The Eyes of Tammy Faye
Leave it to Pat Boone to serve up the shrewdest insight in this fluffy but
outrageously entertaining portrait. Scrape off the make-up and blot up the
tears and Tammy Faye Bakker becomes Hillary Rodham Clinton, an earnest
do-gooder who suffered for her husband's sins. And like Hillary, Tammy won't
settle for a quiet corner in the celebrity sun.
Well before E! or Behind the Music, directors Fenton Bailey and
Randy Barbato were honing the brand of shlockumentary they cook to perfection
here. Three parts dish to one part news, the recipe is just right for capturing
the defrocked diva of the evangelical movement. If you thought Jim and Tammy
were ghoulish in their late years, think again. The filmmakers locate
mind-blowing early footage, when Jim's spud of a head looked especially
well-shellacked. The couple's televangelism empire, we find out, began with a
children's puppet show on a fledgling Christian network. Drunk on this
stranger-than-fiction tidbit, the directors use talking sock puppets to
introduce various sections of their tale, and it's a bad and smarmy idea.

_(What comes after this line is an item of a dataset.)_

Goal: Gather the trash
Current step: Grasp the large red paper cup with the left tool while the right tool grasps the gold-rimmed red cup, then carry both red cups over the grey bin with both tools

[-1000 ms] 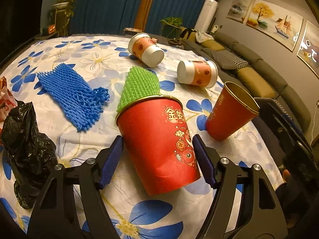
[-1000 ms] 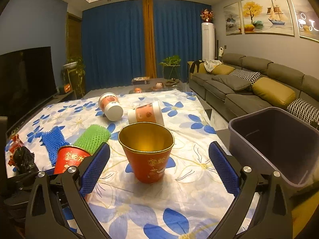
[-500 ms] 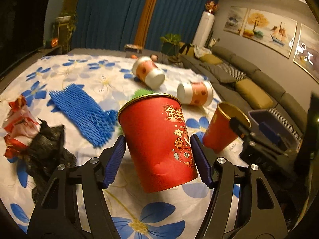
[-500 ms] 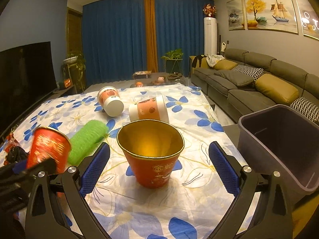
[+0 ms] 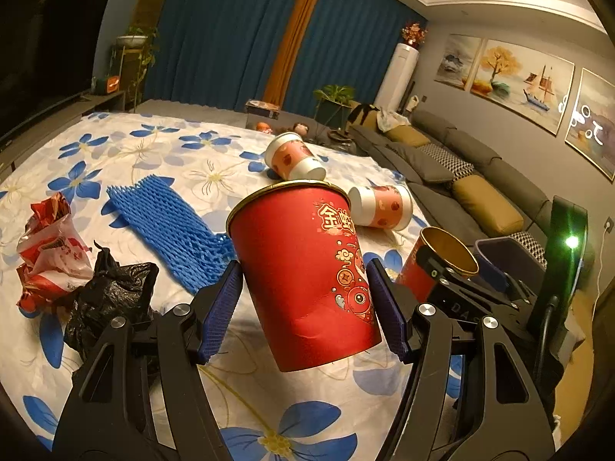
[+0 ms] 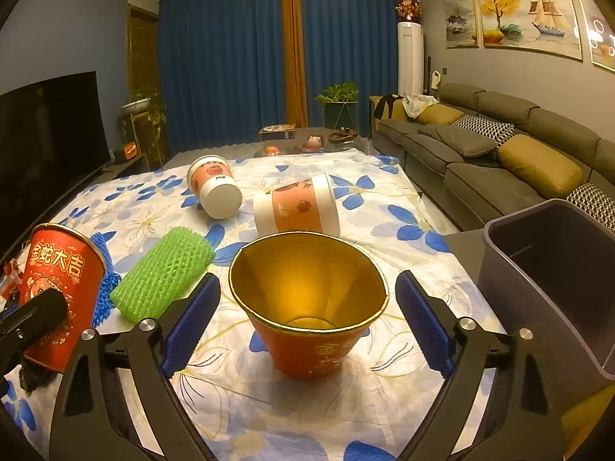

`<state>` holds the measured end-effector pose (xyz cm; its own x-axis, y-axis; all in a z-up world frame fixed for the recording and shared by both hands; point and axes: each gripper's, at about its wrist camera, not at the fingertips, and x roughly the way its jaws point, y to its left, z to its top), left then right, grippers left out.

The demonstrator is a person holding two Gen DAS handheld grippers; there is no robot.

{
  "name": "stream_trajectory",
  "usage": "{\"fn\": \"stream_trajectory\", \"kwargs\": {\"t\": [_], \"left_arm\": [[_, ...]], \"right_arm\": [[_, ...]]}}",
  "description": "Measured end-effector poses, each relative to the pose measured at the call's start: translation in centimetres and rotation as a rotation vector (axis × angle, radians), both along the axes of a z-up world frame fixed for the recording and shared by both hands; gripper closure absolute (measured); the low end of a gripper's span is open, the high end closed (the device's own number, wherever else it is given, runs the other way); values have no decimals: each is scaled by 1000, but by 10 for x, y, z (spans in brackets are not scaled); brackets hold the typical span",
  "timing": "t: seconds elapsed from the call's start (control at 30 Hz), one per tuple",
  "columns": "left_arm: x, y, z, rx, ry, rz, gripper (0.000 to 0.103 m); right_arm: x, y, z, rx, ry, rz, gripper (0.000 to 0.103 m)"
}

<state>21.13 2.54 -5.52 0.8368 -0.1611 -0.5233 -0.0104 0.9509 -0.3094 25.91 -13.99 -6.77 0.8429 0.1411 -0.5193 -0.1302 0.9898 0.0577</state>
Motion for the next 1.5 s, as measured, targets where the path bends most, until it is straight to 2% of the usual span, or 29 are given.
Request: {"fn": "stream_trajectory", "kwargs": {"t": [0.1, 0.3, 0.67, 0.97, 1.3, 1.5], "left_arm": [[0, 0, -1, -3, 0, -3, 38], [1, 0, -2, -1, 0, -3, 38], [0, -8, -2, 20, -10, -31, 38], [-3, -22, 1, 33, -23, -73, 38], [-13, -55, 16, 67, -47, -149, 38], [-12, -79, 27, 60, -61, -208, 38]], "right_arm": [[3, 3, -1, -8, 16, 9, 29], [0, 2, 0, -5, 11, 15, 35], [-40, -18, 17, 34, -46, -8, 35], [-72, -40, 33, 24, -93, -24, 35], [-90, -72, 44, 17, -137, -70, 35], [-98, -96, 48, 12, -158, -108, 35]]}}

(RuPaul's breathless narration doesn't help either.) Much better is staging a
reunion between Tammy Faye and the journalist who won a Pulitzer Prize for
unmasking the Bakkers. She arrives in a red leather jacket and knee-high boots;
he leaves with her autograph. The film plays up Tammy's embrace of gay men,
including AIDS patients otherwise demonized by the Christian right. And it
follows her today through the rough waters of a celebrity afterlife as she
pitches crummy talk-show ideas to network executives. Thank the Lord, for
Tammy's sake, that none of these has come to pass. At the Avon.